### Work instruction
Please reproduce all of the data below exactly, leaving each picture out.

### Supplied data
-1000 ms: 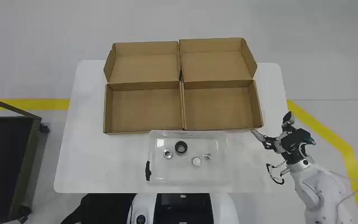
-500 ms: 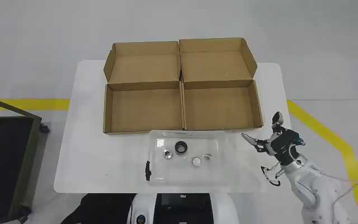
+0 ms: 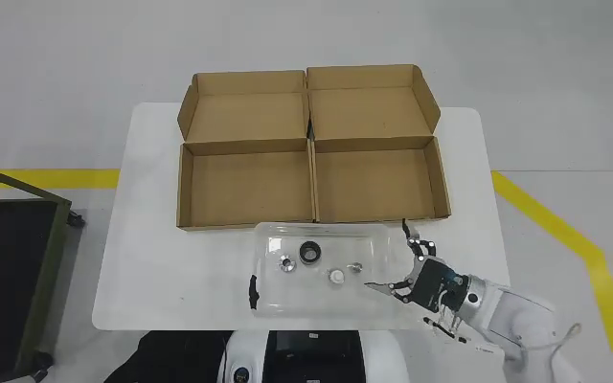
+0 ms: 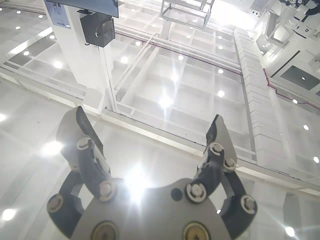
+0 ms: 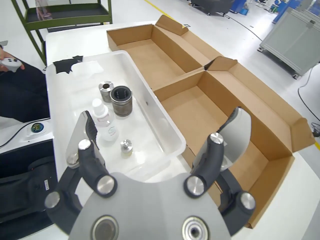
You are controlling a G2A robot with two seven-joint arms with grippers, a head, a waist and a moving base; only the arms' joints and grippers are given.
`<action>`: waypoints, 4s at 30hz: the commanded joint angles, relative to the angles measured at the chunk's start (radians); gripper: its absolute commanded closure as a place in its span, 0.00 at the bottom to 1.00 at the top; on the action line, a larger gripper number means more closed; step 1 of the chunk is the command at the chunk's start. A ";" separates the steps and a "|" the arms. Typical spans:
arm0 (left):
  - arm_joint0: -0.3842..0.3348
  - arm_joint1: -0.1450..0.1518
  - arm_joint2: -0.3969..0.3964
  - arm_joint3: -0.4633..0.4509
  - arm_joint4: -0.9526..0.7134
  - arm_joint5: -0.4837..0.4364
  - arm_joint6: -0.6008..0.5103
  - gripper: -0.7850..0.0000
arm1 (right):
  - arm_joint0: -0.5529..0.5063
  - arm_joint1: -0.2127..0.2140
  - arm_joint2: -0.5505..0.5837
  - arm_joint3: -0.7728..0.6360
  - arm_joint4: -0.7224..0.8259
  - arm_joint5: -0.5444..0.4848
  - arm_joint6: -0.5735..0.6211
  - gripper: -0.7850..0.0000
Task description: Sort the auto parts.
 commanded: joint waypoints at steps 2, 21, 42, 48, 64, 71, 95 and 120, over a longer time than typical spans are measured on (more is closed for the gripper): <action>0.000 0.000 0.000 0.000 0.000 0.000 0.000 0.00 | 0.007 0.003 -0.038 -0.007 -0.017 -0.025 0.028 0.00; 0.000 0.000 0.000 0.000 0.000 0.000 0.000 0.00 | 0.154 0.007 -0.266 0.102 -0.048 -0.007 0.235 0.00; 0.000 0.000 0.000 0.000 0.000 0.000 0.000 0.00 | 0.229 0.019 -0.345 0.173 -0.009 -0.013 0.316 0.66; 0.000 0.000 0.000 0.000 0.000 0.000 0.000 0.00 | 0.229 0.027 -0.338 0.152 0.007 -0.024 0.302 1.00; 0.000 0.000 0.000 0.000 0.000 0.000 0.000 0.00 | 0.172 0.055 -0.196 0.045 0.113 -0.020 0.154 1.00; 0.000 0.000 0.000 0.000 0.000 0.000 0.000 0.00 | 0.166 0.061 -0.137 0.003 0.204 -0.002 0.058 1.00; 0.000 0.000 0.000 0.000 0.000 0.000 0.000 0.00 | 0.203 0.073 -0.051 0.019 0.445 0.008 -0.081 1.00; 0.000 0.000 0.000 0.000 0.000 0.000 0.000 0.00 | 0.536 0.041 -0.336 0.311 0.364 0.275 0.182 1.00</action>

### Answer space
-1000 ms: 
-500 ms: 
+0 ms: 
+0 ms: 
+0 ms: 
You are controlling a G2A robot with two seven-joint arms with grippers, a head, a waist and a moving base; only the arms' joints and grippers are given.
`<action>`: waypoints, 4s at 30hz: the commanded joint angles, relative to the angles measured at the chunk's start (radians); gripper: its absolute commanded closure as a place in its span, 0.00 at the bottom to 1.00 at the top; on the action line, a larger gripper number means more closed; step 1 of the chunk is the command at the chunk's start. A ";" separates the steps and a "|" the arms. Typical spans:
arm0 (left):
  - arm_joint0: -0.3842..0.3348
  - arm_joint1: -0.1450..0.1518
  - arm_joint2: -0.3969..0.3964
  - arm_joint3: -0.4633..0.4509
  - arm_joint4: -0.9526..0.7134
  - arm_joint5: -0.4837..0.4364
  - arm_joint6: -0.6008..0.5103
  - gripper: -0.7850..0.0000
arm1 (right):
  - arm_joint0: -0.5529..0.5063
  - arm_joint1: -0.2127..0.2140
  - arm_joint2: -0.5505..0.5837
  - arm_joint3: -0.7728..0.6360
  - arm_joint4: -0.7224..0.8259
  - arm_joint5: -0.5444..0.4848
  - arm_joint6: -0.5735..0.6211
  - gripper: -0.7850..0.0000
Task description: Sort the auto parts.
 commanded: joint waypoints at steps 2, 21, 42, 48, 64, 71, 95 and 120, over a longer time than typical spans are measured on (more is closed for the gripper): <action>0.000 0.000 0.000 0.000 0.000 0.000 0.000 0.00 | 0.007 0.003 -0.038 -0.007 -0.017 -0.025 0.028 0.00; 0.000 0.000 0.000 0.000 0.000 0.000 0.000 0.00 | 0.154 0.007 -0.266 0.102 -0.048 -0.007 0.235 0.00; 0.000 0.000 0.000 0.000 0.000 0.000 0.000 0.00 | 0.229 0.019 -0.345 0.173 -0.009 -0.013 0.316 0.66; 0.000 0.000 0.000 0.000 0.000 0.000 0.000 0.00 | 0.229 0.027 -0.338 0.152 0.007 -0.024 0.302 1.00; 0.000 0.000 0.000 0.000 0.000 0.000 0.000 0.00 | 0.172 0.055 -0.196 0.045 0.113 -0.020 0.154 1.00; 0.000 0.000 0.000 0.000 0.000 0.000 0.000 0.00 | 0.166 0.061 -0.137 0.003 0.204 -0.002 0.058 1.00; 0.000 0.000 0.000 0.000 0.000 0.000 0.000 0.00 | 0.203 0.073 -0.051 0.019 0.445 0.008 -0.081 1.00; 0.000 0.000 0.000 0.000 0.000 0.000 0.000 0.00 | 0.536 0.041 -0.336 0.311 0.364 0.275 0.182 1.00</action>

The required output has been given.